Native Threads in the RTS

Wolfgang Thaller wolfgang.thaller@gmx.net
Wed, 27 Nov 2002 18:31:24 +0100


Simon Marlow wrote:

> I don't see the problem with forking a new Haskell thread for each
> foreign export, and associating it with the current native thread if 
> the
> foreign export is marked "bound".  It does mean we can get multiple
> Haskell threads bound to the same native thread, but only one can be
> runnable at any one time (this is an important invariant from the point
> of view of the implementation, I believe).

Of course, you're right.

Simon Peyton-Jones wrote:

> I offer myself as such a guinea pig.  I'm afraid I don't understand it
> yet.  It's hard to describe precisely.   Comments below.

Yes, I do need a guinea pig ;-) . I really have trouble expressing my 
ideas accurately, and I keep changing them.

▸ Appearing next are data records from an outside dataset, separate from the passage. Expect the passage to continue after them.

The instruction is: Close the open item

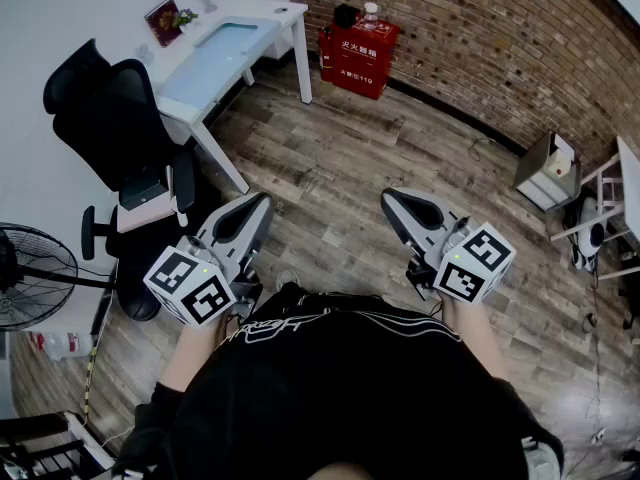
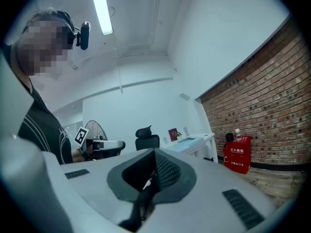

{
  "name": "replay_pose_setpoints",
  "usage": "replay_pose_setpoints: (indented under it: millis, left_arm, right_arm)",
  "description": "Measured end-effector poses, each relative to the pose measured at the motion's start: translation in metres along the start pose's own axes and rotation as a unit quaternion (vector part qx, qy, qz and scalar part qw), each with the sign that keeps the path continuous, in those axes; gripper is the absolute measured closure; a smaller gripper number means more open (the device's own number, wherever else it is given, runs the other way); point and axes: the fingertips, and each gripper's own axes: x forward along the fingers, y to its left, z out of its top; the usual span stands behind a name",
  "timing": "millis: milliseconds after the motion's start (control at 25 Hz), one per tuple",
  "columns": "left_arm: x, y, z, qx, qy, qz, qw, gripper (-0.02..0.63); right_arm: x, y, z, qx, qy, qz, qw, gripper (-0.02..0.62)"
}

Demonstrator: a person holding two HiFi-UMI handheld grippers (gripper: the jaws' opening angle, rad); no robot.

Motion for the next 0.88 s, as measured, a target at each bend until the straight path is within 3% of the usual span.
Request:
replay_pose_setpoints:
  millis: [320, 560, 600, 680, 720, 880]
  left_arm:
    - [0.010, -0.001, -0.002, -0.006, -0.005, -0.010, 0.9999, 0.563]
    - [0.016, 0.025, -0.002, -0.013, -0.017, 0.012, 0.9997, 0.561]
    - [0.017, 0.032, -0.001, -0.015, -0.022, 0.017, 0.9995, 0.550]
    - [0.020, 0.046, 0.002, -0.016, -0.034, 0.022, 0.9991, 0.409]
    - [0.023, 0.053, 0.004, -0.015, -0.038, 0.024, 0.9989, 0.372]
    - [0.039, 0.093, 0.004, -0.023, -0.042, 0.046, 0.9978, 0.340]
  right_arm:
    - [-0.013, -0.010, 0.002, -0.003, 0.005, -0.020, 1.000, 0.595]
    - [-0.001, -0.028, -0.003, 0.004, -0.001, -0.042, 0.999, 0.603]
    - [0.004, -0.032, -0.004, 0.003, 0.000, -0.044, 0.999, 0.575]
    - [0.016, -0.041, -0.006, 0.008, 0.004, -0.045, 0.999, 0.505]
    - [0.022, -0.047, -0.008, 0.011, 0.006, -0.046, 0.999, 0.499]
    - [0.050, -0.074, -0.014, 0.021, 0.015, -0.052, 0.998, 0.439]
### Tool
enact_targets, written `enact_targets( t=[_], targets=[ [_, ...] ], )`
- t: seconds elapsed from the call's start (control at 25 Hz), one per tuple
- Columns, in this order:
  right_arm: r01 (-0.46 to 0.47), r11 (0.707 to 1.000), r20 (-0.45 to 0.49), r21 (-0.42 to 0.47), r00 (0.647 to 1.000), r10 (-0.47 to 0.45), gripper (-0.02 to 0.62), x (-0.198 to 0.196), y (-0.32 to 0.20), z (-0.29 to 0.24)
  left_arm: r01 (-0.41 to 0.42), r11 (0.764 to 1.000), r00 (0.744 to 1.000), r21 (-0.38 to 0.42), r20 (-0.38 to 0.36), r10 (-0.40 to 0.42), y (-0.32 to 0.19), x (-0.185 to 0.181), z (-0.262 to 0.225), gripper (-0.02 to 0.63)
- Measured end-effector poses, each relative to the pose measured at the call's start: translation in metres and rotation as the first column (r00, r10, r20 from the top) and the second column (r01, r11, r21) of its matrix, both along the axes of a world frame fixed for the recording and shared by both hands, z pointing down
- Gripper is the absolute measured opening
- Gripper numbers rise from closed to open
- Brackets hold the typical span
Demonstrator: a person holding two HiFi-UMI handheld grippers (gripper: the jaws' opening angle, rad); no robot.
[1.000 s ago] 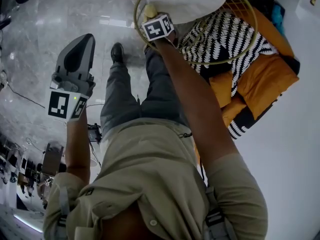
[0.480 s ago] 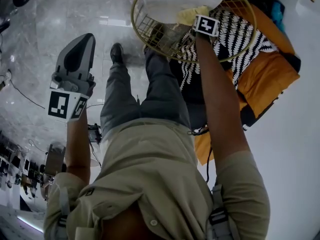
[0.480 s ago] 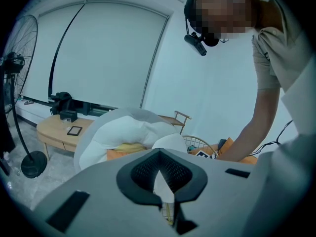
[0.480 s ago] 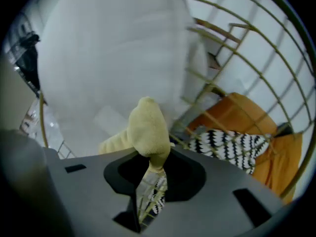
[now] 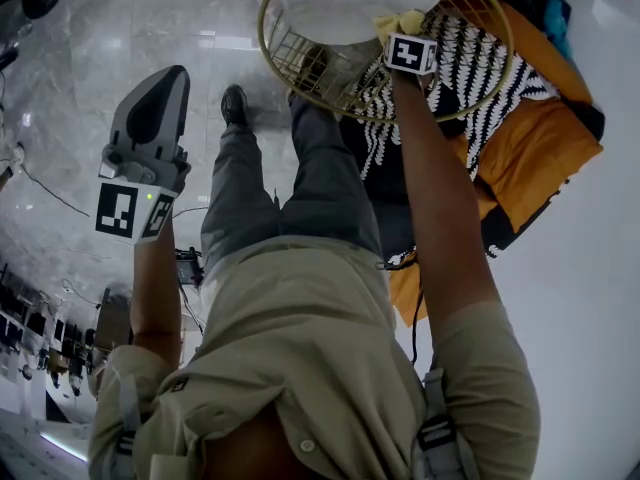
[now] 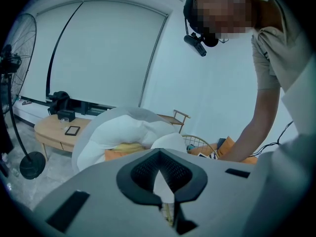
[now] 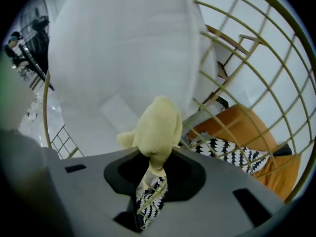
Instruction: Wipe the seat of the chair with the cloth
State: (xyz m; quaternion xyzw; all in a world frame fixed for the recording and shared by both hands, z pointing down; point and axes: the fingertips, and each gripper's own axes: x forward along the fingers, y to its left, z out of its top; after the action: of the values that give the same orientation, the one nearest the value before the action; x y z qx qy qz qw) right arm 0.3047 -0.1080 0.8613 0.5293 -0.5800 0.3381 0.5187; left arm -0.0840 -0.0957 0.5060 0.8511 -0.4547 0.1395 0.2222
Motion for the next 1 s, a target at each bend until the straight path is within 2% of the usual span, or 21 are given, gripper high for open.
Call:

> Better start with some definitions, for
>     'Haskell thread'
> and    'native thread'
>
> I think I know what you mean, but better to be sure.

Well, yes. I didn't manage to come up with a decent definition for it 
yet.
I intend "native thread" to be the thing you get using pthread_create 
on unix, and "Haskell thread" to be the same thing as it currently is 
in the GHC RTS. Can anyone think of a way of defining that in a way 
that is accurate, general and understandable?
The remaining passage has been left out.